§ **What you are asked to do**
Repeat each line of the material below without change.

*** Opening of Data ***

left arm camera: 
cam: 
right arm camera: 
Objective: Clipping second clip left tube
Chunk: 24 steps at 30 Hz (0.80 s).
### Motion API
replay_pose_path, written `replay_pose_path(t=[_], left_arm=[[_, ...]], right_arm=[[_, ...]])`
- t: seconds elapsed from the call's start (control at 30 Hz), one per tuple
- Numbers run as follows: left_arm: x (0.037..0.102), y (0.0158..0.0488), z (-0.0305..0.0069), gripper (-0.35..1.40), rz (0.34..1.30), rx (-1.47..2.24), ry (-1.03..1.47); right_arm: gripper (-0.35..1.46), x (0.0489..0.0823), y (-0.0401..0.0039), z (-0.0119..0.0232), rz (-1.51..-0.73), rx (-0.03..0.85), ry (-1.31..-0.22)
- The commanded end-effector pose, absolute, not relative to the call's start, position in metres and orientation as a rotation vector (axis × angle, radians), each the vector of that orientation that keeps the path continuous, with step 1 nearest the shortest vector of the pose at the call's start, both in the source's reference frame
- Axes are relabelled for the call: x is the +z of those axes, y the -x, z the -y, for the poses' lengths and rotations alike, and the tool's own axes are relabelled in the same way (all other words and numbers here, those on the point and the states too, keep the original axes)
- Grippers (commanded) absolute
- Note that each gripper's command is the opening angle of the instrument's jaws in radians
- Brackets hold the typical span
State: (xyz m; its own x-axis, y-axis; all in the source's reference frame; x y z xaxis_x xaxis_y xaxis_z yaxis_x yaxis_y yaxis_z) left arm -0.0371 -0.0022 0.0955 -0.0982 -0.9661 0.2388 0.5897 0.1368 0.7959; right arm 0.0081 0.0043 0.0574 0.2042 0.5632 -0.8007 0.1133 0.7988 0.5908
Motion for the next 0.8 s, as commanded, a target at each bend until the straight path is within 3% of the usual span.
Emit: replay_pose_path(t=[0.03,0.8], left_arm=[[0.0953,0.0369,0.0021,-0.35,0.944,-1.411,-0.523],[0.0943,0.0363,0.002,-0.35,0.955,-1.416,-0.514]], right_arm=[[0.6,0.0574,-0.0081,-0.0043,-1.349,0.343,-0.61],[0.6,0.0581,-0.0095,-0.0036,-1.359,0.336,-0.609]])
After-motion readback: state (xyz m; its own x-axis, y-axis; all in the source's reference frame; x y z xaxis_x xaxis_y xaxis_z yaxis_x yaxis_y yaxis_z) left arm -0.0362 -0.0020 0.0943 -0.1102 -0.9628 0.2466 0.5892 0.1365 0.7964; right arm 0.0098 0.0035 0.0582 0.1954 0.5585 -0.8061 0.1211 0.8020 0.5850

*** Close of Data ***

§ **Your response**
left arm camera: 
cam: 
right arm camera: 
Objective: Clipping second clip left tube
Chunk: 24 steps at 30 Hz (0.80 s).
### Motion API
replay_pose_path, written `replay_pose_path(t=[_], left_arm=[[_, ...]], right_arm=[[_, ...]])`
- t: seconds elapsed from the call's start (control at 30 Hz), one per tuple
- Numbers run as follows: left_arm: x (0.037..0.102), y (0.0158..0.0488), z (-0.0305..0.0069), gripper (-0.35..1.40), rz (0.34..1.30), rx (-1.47..2.24), ry (-1.03..1.47); right_arm: gripper (-0.35..1.46), x (0.0489..0.0823), y (-0.0401..0.0039), z (-0.0119..0.0232), rz (-1.51..-0.73), rx (-0.03..0.85), ry (-1.31..-0.22)
- The commanded end-effector pose, absolute, not relative to the call's start, position in metres and orientation as a rotation vector (axis × angle, radians), each the vector of that orientation that keeps the path continuous, with step 1 nearest the shortest vector of the pose at the call's start, both in the source's reference frame
- Axes are relabelled for the call: x is the +z of those axes, y the -x, z the -y, for the poses' lengths and rotations alike, and the tool's own axes are relabelled in the same way (all other words and numbers here, those on the point and the states too, keep the original axes)
- Grippers (commanded) absolute
- Note that each gripper's command is the opening angle of the instrument's jaws in radians
- Brackets hold the typical span
State: (xyz m; its own x-axis, y-axis; all in the source's reference frame; x y z xaxis_x xaxis_y xaxis_z yaxis_x yaxis_y yaxis_z) left arm -0.0371 -0.0022 0.0955 -0.0982 -0.9661 0.2388 0.5897 0.1368 0.7959; right arm 0.0081 0.0043 0.0574 0.2042 0.5632 -0.8007 0.1133 0.7988 0.5908
Motion for the next 0.8 s, as commanded, a target at each bend until the straight path is within 3% of the usual span.
Emit: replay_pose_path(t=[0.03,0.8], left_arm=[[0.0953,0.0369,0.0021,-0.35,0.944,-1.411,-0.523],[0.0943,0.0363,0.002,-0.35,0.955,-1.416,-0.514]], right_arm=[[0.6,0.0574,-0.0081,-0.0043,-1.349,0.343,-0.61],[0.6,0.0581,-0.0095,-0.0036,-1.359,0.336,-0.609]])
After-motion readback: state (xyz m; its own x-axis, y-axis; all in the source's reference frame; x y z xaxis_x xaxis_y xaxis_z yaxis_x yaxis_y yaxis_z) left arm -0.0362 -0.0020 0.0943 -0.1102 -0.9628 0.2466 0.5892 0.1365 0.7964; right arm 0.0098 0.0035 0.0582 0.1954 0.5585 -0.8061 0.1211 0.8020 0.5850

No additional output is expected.